To Soren however, he couldn't decide which was more taunting; the fact that no one wanted to near his abode, or the envious pulse of power brimming vigorously within his brother.

"I am coming, brother." He replied with the voice of one who hasn't tasted water in weeks.

"Don't call me that," Kaelen however, was having none of it; his hand momentarily hovering past the violet hilt of his sword.

"You, an overestimated ink-blot on the family scroll dares to call me brother.

I guess I can't be overly punished for letting out a little open secret to you, Blightbearer. Father is only allowing you to attend the Rite of Awakening so the Shamans can formally declare a valid reason to label you dead to the lineage.

Try not to cry. It's bad enough that you're a failure; don't be a coward too." Kaelen retched out, as he casually flexed the force brimming within his body.

Soren already anticipating what was about to follow, slipped his hand out of Liora's grasp as swiftly as he could just before a wave of invisible, pressurized force sent him tumbling over his bed, and shoulder-first into the stoned wall of his room.

Without sparing any attention at Soren's life or death, Kaelen simply turned, his silk sleeve snapping with a whiplike crack, as he left a trail of expensive scent to mask the smell of the sickroom.
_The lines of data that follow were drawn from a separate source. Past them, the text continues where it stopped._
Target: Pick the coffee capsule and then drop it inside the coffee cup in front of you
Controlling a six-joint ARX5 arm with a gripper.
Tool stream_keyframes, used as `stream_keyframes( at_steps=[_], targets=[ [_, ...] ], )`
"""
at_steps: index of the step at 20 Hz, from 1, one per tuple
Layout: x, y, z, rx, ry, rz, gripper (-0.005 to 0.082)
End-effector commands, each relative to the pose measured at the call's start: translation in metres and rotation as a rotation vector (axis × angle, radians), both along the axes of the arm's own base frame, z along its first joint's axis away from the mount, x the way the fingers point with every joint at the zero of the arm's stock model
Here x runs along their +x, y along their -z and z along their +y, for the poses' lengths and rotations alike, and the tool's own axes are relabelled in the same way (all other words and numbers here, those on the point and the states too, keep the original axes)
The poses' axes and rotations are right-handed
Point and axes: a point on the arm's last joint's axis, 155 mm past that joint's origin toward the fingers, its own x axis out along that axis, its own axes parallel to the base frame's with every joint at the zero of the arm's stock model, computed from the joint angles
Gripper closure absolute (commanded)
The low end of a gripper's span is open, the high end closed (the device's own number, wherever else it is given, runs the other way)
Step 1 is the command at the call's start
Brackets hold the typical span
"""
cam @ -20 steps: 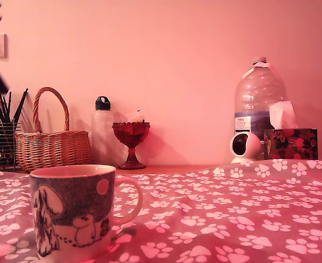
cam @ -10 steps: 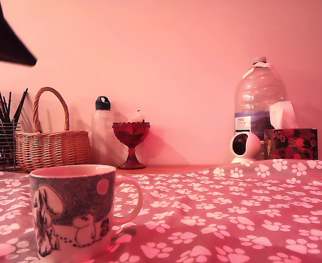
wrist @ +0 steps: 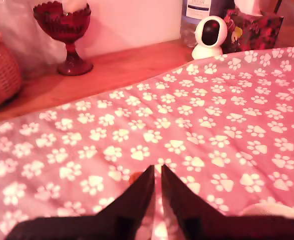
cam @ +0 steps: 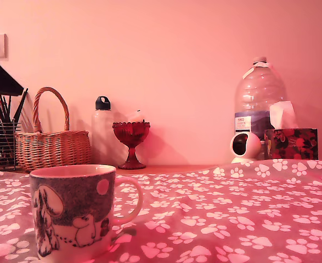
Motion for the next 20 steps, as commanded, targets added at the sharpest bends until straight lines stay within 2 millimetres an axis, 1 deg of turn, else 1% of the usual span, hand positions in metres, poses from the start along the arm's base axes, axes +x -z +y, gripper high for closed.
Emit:
stream_keyframes(
  at_steps=[1, 3, 5, 11, 12, 13, 14, 16, 17, 18, 20],
  targets=[
    [0.000, 0.005, 0.002, 0.015, -0.008, 0.009, 0.0740],
    [0.001, 0.011, 0.007, 0.031, -0.034, 0.029, 0.0740],
    [-0.001, 0.016, 0.008, 0.037, -0.035, 0.049, 0.0740],
    [-0.001, 0.017, 0.007, 0.038, -0.030, 0.054, 0.0740],
    [-0.001, 0.018, 0.007, 0.040, -0.029, 0.056, 0.0726],
    [-0.001, 0.020, 0.006, 0.054, -0.019, 0.054, 0.0673],
    [0.000, 0.023, 0.005, 0.056, -0.015, 0.062, 0.0577],
    [0.001, 0.031, 0.003, 0.059, -0.006, 0.092, 0.0303],
    [0.001, 0.038, 0.002, 0.064, -0.002, 0.115, 0.0219],
    [0.002, 0.044, 0.002, 0.072, 0.000, 0.134, 0.0205],
    [0.003, 0.054, -0.002, 0.081, 0.017, 0.159, 0.0205]
  ],
)
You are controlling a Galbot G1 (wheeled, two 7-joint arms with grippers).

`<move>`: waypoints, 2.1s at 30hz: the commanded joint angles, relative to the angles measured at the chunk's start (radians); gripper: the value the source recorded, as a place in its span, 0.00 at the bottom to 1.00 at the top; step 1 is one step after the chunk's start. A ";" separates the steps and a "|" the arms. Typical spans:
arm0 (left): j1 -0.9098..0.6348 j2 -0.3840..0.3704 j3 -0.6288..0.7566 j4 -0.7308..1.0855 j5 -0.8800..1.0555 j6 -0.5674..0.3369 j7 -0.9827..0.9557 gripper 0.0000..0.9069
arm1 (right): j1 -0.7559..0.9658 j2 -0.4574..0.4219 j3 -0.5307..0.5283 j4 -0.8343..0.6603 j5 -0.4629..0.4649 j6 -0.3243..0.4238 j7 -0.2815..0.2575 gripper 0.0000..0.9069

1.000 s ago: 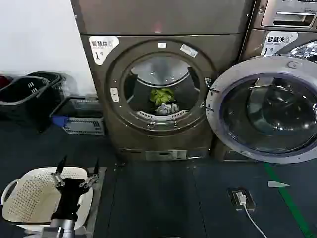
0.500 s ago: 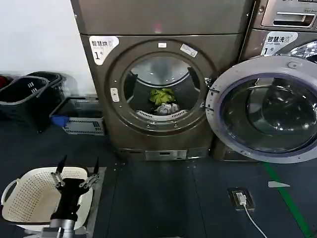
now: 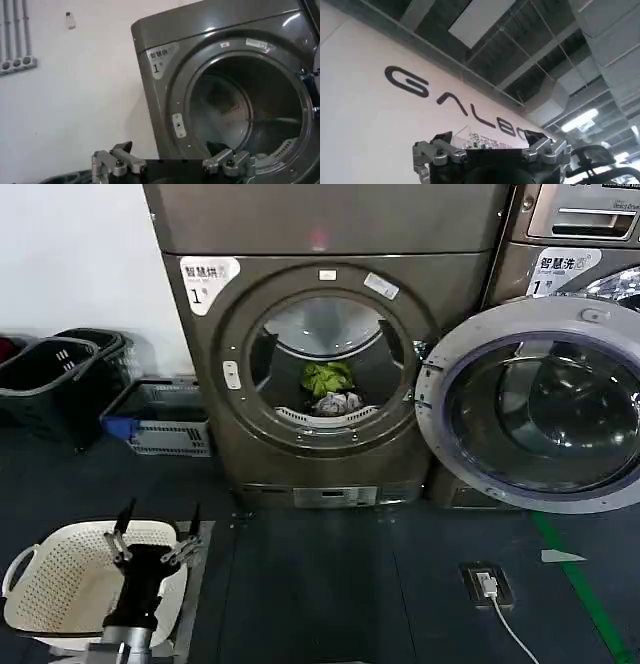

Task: Grasp the clothes from the dryer.

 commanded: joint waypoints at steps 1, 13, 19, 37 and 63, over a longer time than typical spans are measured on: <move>0.001 0.000 0.001 0.001 0.001 0.001 0.001 1.00 | 0.001 -0.001 -0.001 0.000 0.001 0.004 -0.001 1.00; -0.002 0.000 0.002 0.004 0.002 0.001 0.002 1.00 | 0.005 0.000 -0.003 -0.001 -0.002 0.003 0.001 1.00; -0.003 0.000 0.003 0.007 0.002 0.000 0.002 1.00 | 0.007 0.000 -0.006 -0.002 -0.004 0.004 0.001 1.00; -0.005 0.000 0.003 0.009 0.002 0.000 0.003 1.00 | 0.009 0.001 -0.009 -0.001 -0.006 0.003 0.001 1.00; -0.002 -0.002 0.002 0.007 0.003 -0.002 0.004 1.00 | 0.012 0.001 -0.011 -0.001 -0.006 0.003 0.002 1.00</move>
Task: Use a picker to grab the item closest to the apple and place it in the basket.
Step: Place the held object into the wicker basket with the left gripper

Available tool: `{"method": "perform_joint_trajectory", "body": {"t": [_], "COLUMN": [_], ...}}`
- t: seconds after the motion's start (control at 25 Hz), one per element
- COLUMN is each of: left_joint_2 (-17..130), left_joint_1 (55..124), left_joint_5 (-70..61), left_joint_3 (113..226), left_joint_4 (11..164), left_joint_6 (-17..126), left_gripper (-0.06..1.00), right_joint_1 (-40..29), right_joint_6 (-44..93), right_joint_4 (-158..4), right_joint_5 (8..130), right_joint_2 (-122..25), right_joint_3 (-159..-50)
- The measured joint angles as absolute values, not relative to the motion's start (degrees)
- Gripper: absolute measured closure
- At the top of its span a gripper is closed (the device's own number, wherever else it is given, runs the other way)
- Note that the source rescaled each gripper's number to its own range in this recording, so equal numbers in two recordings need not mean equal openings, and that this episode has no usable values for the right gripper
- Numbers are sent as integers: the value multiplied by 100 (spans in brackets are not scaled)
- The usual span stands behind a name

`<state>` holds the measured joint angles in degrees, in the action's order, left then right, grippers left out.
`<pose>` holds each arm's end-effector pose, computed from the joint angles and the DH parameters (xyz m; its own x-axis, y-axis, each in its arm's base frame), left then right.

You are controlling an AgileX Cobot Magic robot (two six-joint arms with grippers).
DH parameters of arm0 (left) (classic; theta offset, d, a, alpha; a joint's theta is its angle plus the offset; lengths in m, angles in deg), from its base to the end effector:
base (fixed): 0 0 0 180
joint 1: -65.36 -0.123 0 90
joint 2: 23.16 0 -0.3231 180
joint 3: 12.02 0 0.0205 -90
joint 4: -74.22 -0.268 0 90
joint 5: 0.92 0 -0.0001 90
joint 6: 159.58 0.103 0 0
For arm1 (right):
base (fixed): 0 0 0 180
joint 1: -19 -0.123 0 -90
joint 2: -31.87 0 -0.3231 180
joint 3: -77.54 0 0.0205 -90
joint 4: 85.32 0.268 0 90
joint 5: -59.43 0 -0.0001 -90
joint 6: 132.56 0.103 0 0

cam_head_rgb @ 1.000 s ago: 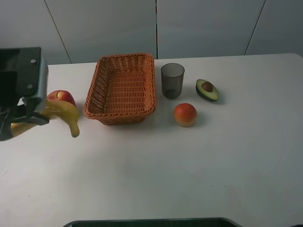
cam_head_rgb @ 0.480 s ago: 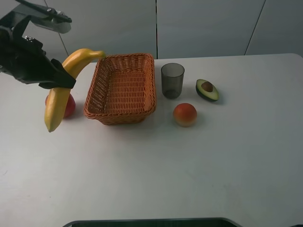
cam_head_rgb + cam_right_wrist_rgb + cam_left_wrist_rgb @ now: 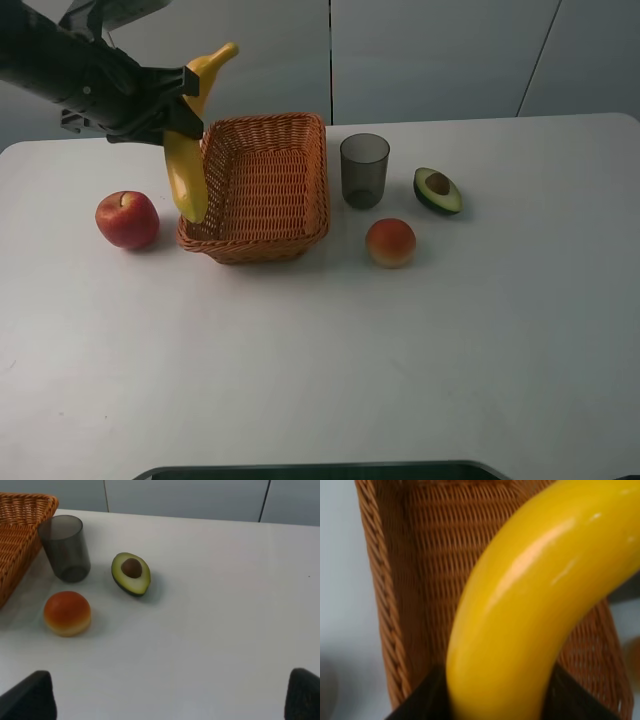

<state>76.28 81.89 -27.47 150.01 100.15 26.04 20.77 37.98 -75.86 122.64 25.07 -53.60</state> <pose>0.3423 -0.1226 0.2573 -0.8365 -0.0659 -0.5440 0.1455 0.9304 -0.3365 -0.0212 0.0158 0.2806 -0.4670 -0.0747 -0.8811 -0.1409 0.9900 -0.0092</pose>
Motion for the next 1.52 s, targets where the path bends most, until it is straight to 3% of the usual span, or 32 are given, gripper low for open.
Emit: {"method": "perform_joint_trajectory", "body": {"t": [0.72,1.28,1.32,1.4,1.44,1.52], "left_joint_2": [8690,8909,8909,8909,8909,8909], "left_joint_1": [8315,8440,8440,8440,8440,8440], "left_joint_5": [-1784,-1882,-1897,-1944,-1974,-2001], "left_joint_3": [15569,15569,15569,15569,15569,15569], "left_joint_4": [10545,10604,10604,10604,10604,10580], "left_joint_6": [2530,2548,2587,2611,2611,2622], "left_gripper": [94,92,83,26,10,-2], "right_joint_1": [2077,2077,2077,2077,2077,2077], "right_joint_6": [3810,3810,3810,3810,3810,3810], "right_joint_4": [-7586,-7586,-7586,-7586,-7586,-7586], "right_joint_5": [12264,12264,12264,12264,12264,12264], "right_joint_2": [2507,2507,2507,2507,2507,2507], "right_joint_3": [-5360,-5360,-5360,-5360,-5360,-5360]}}
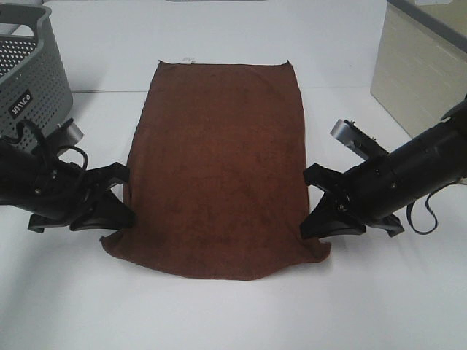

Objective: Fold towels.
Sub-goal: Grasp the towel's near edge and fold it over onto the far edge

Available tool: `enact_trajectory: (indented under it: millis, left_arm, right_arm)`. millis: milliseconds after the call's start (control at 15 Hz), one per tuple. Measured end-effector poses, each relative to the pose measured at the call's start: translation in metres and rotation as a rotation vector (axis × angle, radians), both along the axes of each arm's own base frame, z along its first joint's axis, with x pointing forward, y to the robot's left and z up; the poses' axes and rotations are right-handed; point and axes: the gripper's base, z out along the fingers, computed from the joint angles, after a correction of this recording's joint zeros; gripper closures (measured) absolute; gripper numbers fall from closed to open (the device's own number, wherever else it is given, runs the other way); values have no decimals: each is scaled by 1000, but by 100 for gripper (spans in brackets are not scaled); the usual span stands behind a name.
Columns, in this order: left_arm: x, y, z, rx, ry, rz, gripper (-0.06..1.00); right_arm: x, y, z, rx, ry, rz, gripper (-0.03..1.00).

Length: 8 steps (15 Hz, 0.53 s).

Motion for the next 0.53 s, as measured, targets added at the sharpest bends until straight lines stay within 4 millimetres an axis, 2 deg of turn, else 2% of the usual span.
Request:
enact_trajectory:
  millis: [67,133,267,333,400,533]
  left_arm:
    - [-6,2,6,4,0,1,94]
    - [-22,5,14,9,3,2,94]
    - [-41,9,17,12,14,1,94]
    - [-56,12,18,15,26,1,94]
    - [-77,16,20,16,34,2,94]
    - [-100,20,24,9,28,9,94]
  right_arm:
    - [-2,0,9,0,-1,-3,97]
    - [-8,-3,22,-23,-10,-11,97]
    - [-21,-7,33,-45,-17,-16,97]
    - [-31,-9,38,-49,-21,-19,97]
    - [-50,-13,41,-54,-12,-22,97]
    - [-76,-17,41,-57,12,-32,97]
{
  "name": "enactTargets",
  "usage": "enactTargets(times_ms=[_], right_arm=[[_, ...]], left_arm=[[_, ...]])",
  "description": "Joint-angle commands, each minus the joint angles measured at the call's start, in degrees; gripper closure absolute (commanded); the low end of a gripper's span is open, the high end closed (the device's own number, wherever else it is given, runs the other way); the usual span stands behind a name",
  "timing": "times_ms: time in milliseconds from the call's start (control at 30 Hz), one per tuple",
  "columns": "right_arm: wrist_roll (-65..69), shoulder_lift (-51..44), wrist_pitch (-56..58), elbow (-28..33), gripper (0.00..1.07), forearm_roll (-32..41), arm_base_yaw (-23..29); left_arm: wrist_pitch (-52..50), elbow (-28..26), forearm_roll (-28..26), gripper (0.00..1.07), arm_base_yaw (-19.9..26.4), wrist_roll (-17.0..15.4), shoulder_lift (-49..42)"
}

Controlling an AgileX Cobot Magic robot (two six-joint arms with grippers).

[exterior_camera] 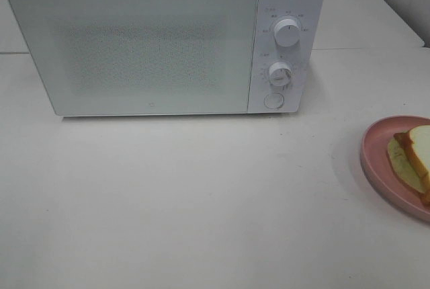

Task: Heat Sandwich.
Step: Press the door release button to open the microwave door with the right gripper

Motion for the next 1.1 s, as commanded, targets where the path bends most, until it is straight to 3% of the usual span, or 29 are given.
enactTargets(times_ms=[33, 833, 1100], right_arm=[[-0.7, -1.5, -0.6, 0.1, 0.31, 0.1, -0.5], [-0.4, -1.3, -1.6, -0.6, 0.31, 0.1, -0.5], [-0.4, 4.2, -6.7, -1.7, 0.31, 0.1, -0.5]], left_arm=[[-0.5, 0.1, -0.1, 0.09, 0.1, 0.0, -1.5], [-0.5, 0.1, -0.1, 0.09, 0.1, 0.0, -1.5], [-0.5, 0.1, -0.1, 0.09, 0.1, 0.0, -1.5]])
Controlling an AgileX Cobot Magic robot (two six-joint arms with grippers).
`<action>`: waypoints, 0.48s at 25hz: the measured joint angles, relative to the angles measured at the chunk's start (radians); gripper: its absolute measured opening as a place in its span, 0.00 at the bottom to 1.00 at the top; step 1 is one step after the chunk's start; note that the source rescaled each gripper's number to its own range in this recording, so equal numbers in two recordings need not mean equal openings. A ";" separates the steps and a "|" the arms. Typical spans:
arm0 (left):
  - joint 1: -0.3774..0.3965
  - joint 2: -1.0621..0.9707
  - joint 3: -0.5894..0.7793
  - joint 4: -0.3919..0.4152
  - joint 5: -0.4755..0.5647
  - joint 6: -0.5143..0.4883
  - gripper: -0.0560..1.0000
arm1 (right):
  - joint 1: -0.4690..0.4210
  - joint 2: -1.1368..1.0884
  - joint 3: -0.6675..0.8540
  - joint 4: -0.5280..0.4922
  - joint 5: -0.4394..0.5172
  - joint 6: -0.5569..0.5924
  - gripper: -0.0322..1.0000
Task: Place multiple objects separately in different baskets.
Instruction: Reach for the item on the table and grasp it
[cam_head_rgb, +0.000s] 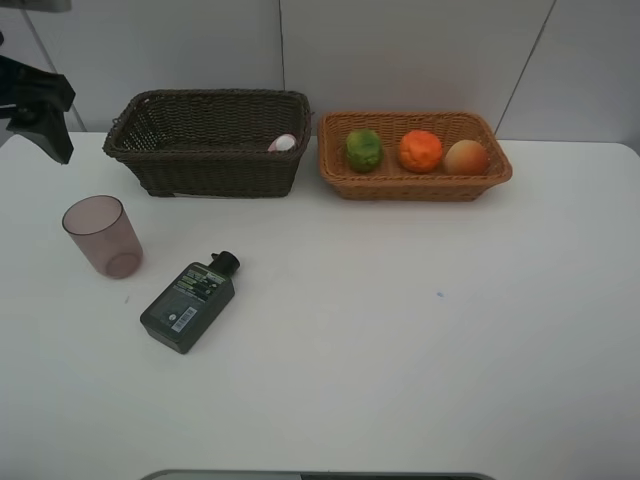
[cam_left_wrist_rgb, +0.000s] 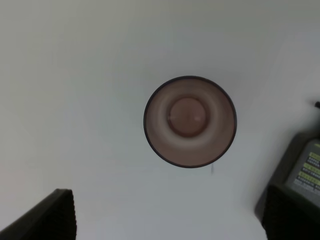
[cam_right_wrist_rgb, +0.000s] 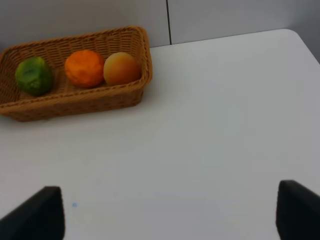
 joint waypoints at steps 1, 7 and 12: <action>0.000 0.018 -0.001 0.011 0.000 -0.007 0.96 | 0.000 0.000 0.000 0.000 0.000 0.000 0.91; 0.020 0.130 -0.001 0.055 -0.014 -0.032 0.96 | 0.000 0.000 0.000 0.000 0.000 0.000 0.91; 0.032 0.178 -0.001 0.062 -0.045 -0.033 0.96 | 0.000 0.000 0.000 0.001 0.000 0.000 0.91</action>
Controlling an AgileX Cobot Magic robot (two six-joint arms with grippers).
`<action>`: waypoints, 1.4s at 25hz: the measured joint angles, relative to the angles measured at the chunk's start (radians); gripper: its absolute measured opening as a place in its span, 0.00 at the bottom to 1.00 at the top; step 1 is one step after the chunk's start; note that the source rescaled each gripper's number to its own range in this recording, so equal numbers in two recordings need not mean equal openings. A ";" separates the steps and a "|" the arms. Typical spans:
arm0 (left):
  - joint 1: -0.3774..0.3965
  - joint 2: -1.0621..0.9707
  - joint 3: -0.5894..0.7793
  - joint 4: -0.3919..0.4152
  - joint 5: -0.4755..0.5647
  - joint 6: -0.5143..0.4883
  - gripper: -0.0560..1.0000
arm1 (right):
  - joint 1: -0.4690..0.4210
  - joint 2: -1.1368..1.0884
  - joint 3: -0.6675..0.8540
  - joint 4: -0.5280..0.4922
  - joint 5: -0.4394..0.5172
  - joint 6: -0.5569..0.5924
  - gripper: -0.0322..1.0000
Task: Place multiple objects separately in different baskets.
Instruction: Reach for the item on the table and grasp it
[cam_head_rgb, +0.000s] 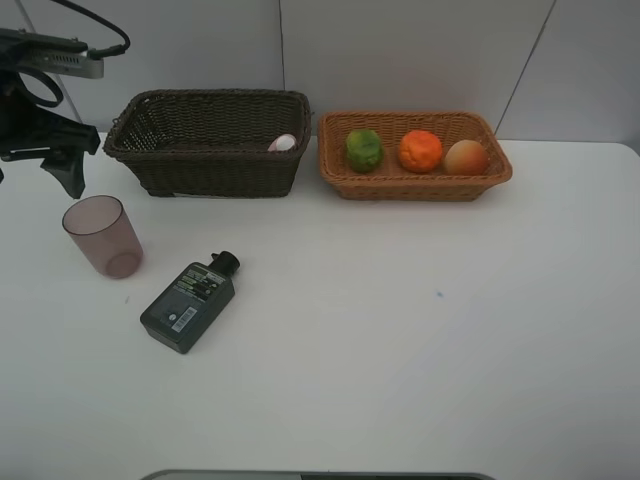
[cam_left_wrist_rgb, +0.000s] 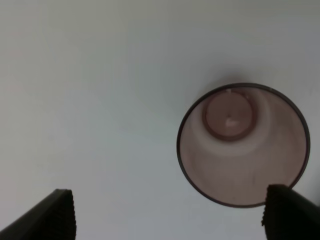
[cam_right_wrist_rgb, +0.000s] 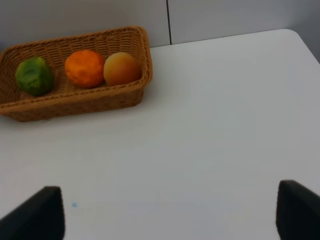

Soren simply laid there, the cold of the stone walls seeping into his new bruise, as he stared at his hands; small, pale, and stained with the blue ink of the library scrolls he'd been illegally hoarding.

Wiping the soot on his cheek, he stood up too quickly to follow Liora out the door, and his vision blurred for a heartbeat, and right then, Soren could have sworn the gray stone of the floor turned translucent. It was almost as if veins of pulsing, jagged light were running through the very foundation of the yard in a sickly violet and aggressive gold hue.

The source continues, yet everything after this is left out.